Given records START

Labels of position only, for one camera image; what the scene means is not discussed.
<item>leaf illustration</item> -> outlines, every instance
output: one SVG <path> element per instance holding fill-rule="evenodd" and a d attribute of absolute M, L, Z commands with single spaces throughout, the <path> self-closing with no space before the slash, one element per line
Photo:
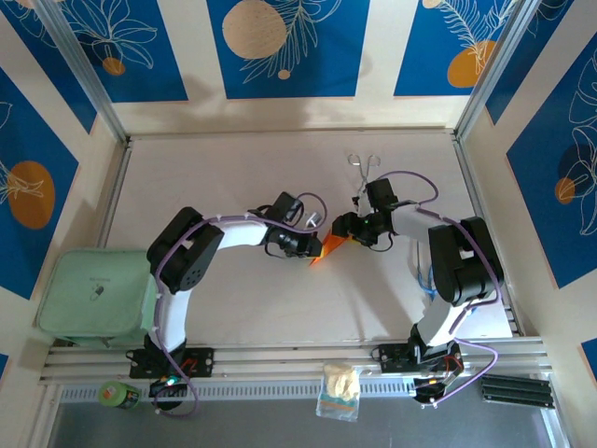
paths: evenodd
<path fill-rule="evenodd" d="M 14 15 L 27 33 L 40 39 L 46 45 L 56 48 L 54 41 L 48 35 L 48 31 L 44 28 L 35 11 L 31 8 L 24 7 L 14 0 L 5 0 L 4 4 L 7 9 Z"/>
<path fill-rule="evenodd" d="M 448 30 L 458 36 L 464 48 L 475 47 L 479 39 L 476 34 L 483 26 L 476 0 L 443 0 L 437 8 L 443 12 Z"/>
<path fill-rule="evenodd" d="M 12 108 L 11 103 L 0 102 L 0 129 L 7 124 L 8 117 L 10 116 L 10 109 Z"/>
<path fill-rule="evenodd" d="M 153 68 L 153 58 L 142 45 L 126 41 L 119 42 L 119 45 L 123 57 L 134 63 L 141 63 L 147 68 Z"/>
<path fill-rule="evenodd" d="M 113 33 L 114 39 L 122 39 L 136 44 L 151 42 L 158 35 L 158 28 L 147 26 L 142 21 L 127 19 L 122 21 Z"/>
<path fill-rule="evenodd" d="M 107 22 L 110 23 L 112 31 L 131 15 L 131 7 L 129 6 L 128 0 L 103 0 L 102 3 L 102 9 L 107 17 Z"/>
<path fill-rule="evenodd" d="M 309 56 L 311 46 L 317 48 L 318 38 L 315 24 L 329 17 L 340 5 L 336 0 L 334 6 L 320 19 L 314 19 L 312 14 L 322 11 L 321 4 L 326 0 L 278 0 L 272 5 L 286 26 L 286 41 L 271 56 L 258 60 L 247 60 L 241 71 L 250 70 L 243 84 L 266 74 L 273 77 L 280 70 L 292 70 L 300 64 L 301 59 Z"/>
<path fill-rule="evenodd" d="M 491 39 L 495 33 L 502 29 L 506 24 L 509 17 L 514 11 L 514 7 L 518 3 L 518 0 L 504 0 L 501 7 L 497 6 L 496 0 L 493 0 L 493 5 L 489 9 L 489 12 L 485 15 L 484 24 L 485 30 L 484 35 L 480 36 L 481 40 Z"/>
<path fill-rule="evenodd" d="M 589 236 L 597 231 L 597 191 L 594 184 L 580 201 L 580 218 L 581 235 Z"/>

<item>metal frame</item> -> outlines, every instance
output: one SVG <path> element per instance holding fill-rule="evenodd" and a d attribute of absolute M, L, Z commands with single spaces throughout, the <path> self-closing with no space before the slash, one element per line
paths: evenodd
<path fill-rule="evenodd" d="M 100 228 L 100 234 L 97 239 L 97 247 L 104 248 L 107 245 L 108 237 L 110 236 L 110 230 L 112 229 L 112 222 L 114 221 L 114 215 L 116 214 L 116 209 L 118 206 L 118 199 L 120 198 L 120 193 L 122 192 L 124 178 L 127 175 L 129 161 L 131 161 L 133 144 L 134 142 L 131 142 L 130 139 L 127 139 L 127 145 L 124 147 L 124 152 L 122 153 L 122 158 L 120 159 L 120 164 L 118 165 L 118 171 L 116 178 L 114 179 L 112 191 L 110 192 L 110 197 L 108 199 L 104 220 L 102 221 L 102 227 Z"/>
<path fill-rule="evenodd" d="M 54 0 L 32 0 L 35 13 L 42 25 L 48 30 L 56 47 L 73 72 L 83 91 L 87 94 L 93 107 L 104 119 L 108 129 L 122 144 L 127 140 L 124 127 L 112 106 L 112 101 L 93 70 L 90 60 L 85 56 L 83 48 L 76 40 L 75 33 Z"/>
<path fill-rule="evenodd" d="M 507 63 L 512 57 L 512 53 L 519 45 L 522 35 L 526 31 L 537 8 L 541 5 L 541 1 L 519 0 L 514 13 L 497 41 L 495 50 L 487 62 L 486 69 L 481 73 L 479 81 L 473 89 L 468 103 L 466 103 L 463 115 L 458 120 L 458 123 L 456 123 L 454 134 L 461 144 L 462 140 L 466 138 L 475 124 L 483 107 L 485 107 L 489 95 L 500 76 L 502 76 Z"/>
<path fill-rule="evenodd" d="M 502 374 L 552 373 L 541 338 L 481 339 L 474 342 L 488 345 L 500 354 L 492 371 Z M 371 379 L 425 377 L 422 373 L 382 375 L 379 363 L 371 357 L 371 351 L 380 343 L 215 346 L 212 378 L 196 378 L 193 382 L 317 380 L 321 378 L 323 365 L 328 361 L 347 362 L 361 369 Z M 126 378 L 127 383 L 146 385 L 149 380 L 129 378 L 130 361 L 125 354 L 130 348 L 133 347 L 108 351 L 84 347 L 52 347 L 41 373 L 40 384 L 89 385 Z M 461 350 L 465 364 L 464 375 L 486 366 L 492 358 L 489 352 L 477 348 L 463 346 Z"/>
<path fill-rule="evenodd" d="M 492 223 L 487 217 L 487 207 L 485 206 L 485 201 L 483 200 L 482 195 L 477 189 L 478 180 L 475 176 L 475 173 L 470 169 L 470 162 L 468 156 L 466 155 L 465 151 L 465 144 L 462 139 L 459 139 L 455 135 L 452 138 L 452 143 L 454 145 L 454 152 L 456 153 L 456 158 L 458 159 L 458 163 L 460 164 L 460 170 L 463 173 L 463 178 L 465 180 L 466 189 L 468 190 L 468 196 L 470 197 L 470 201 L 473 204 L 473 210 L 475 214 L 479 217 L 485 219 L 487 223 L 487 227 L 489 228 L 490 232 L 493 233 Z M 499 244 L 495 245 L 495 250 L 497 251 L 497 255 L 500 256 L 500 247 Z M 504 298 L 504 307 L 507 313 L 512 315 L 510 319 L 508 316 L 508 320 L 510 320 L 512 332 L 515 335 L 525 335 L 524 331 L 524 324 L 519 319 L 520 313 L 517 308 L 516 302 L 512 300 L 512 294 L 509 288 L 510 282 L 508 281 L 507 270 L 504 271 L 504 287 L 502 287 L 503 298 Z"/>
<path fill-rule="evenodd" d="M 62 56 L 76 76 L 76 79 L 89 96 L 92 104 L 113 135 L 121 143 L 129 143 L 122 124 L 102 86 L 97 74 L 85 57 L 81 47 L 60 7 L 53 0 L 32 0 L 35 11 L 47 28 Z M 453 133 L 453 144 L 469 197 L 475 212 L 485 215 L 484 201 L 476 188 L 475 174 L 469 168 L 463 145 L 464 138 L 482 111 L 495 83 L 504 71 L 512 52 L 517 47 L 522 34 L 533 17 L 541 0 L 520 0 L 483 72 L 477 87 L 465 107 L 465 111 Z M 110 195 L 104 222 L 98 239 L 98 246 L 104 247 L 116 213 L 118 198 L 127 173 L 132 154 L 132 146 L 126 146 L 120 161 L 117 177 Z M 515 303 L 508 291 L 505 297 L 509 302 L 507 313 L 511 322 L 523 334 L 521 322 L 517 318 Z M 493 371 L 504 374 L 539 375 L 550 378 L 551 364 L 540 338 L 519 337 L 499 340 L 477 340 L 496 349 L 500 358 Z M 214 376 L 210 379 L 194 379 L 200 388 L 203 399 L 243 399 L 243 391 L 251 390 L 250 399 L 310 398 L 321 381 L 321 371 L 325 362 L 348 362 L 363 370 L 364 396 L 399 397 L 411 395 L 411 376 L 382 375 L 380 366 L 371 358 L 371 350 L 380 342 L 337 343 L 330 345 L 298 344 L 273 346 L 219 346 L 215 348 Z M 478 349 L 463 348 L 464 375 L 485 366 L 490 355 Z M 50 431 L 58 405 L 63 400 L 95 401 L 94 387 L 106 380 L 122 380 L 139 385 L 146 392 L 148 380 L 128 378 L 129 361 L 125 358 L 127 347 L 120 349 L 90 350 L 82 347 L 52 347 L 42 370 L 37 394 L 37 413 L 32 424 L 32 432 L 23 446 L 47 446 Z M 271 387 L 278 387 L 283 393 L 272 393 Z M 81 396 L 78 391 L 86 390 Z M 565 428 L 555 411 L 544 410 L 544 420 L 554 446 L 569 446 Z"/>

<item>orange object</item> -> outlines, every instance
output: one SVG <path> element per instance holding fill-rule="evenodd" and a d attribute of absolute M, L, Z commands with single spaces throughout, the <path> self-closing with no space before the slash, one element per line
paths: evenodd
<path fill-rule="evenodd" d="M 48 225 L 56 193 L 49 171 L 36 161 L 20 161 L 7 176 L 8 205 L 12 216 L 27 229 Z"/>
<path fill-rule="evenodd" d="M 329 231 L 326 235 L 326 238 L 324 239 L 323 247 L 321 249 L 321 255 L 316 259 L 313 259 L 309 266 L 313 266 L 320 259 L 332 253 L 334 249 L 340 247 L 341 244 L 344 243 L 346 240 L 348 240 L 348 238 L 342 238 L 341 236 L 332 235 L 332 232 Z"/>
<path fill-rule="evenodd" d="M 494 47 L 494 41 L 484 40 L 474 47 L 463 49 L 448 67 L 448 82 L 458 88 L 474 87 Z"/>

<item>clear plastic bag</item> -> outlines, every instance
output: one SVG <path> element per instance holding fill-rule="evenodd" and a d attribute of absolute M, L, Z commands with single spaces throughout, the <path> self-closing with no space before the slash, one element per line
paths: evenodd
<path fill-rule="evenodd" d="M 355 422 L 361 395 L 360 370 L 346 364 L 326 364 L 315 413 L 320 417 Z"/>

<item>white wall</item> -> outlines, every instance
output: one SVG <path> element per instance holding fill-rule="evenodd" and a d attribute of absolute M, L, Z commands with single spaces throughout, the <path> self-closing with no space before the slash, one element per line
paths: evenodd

Given records END

> [Activity]: Working through the records, find each line containing the word "every" and copy it.

> [Exercise answer]:
<item>leaf illustration</item> -> outlines, every instance
<item>metal frame</item> -> outlines, every instance
<item>orange object</item> -> outlines, every instance
<item>clear plastic bag</item> -> outlines, every instance
<item>white wall</item> -> outlines, every instance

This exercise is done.